[SPARK-42911][PYTHON] Introduce more basic exceptions by ueshin · Pull Request #40538 · apache/spark

ueshin · 2023-03-24T00:17:30Z

What changes were proposed in this pull request?

Introduces more basic exceptions.

ArithmeticException
ArrayIndexOutOfBoundsException
DateTimeException
NumberFormatException
SparkRuntimeException

Why are the changes needed?

There are more exceptions that Spark throws but PySpark doesn't capture.

We should introduce more basic exceptions; otherwise we still see Py4JJavaError or SparkConnectGrpcException.

>>> spark.conf.set("spark.sql.ansi.enabled", True)
>>> spark.sql("select 1/0")
DataFrame[(1 / 0): double]
>>> spark.sql("select 1/0").show()
Traceback (most recent call last):
...
py4j.protocol.Py4JJavaError: An error occurred while calling o44.showString.
: org.apache.spark.SparkArithmeticException: [DIVIDE_BY_ZERO] Division by zero. Use `try_divide` to tolerate divisor being 0 and return NULL instead. If necessary set "spark.sql.ansi.enabled" to "false" to bypass this error.
== SQL(line 1, position 8) ==
select 1/0
       ^^^

	at org.apache.spark.sql.errors.QueryExecutionErrors$.divideByZeroError(QueryExecutionErrors.scala:225)
... JVM's stacktrace

>>> spark.sql("select 1/0").show()
Traceback (most recent call last):
...
pyspark.errors.exceptions.connect.SparkConnectGrpcException: (org.apache.spark.SparkArithmeticException) [DIVIDE_BY_ZERO] Division by zero. Use `try_divide` to tolerate divisor being 0 and return NULL instead. If necessary set "spark.sql.ansi.enabled" to "false" to bypass this error.
== SQL(line 1, position 8) ==
select 1/0
       ^^^

Does this PR introduce any user-facing change?
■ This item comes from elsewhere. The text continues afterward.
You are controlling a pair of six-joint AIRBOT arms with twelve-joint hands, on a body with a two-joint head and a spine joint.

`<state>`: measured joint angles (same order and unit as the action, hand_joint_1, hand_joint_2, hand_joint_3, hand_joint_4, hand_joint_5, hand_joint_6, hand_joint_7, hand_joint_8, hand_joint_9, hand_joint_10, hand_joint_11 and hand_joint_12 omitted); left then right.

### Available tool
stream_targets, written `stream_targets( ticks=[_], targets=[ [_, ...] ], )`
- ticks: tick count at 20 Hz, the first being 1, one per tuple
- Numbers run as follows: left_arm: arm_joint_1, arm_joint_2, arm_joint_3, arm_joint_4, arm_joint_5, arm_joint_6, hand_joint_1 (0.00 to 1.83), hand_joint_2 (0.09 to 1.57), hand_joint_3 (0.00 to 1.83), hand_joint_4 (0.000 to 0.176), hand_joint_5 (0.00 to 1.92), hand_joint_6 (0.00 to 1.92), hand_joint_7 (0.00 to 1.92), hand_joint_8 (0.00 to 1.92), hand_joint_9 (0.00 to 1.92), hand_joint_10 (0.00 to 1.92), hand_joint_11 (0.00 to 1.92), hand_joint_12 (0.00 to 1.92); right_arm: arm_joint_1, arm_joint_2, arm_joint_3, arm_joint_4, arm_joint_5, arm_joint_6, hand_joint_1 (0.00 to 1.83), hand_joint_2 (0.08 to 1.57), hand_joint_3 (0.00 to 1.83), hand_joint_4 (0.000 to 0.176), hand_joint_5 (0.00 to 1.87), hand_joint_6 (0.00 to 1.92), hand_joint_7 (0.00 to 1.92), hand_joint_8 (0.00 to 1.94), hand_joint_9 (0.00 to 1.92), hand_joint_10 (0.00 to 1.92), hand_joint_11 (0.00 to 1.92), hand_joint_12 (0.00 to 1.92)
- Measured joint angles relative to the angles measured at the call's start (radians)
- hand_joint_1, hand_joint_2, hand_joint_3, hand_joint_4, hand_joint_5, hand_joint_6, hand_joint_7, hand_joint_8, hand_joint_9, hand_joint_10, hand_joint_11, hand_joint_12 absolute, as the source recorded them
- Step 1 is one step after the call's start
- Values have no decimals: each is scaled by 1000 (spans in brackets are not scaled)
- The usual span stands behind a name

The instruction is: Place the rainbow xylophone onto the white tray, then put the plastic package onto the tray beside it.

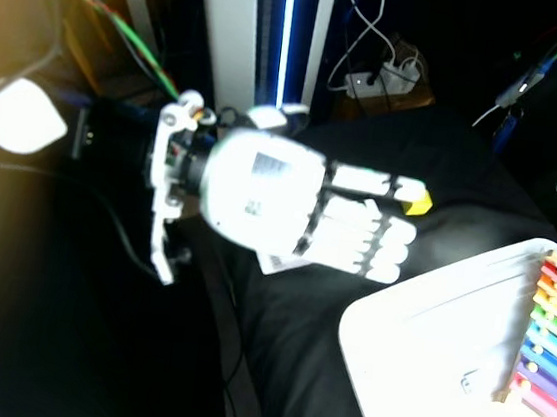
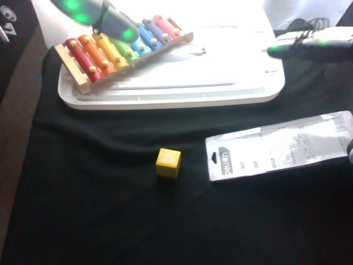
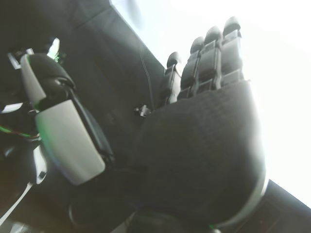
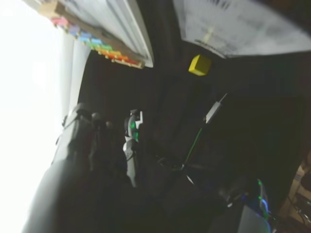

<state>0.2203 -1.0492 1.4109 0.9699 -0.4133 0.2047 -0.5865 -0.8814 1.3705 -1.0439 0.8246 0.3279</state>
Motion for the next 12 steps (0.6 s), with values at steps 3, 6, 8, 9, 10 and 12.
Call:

The error message is more readable.

>>> spark.sql("select 1/0").show()
Traceback (most recent call last):
...
pyspark.errors.exceptions.captured.ArithmeticException: [DIVIDE_BY_ZERO] Division by zero. Use `try_divide` to tolerate divisor being 0 and return NULL instead. If necessary set "spark.sql.ansi.enabled" to "false" to bypass this error.
== SQL(line 1, position 8) ==
select 1/0
       ^^^

or

>>> spark.sql("select 1/0").show()
Traceback (most recent call last):
...
pyspark.errors.exceptions.connect.ArithmeticException: [DIVIDE_BY_ZERO] Division by zero. Use `try_divide` to tolerate divisor being 0 and return NULL instead. If necessary set "spark.sql.ansi.enabled" to "false" to bypass this error.
== SQL(line 1, position 8) ==
select 1/0
       ^^^

How was this patch tested?

Added the related tests.

ueshin · 2023-03-24T00:17:56Z

cc @itholic

itholic

LGTM, left just nit question

itholic · 2023-03-24T00:26:38Z

+class PythonException(SparkConnectGrpcException, BasePythonException):
    """
-    Exception thrown because of Spark upgrade from Spark Connect
+    Exceptions thrown from Spark Connect server.


qq: Is Spark Connect server and Spark Connect different??

Only PythonException says it's thrown from Spark Connect "server".

The comment is from the previous. We can change it to Spark Connect while we are here.

itholic · 2023-03-24T00:29:27Z

btw, the examples in "Does this PR introduce any user-facing change?" are the same??

ueshin · 2023-03-24T01:26:44Z

the examples in "Does this PR introduce any user-facing change?" are the same??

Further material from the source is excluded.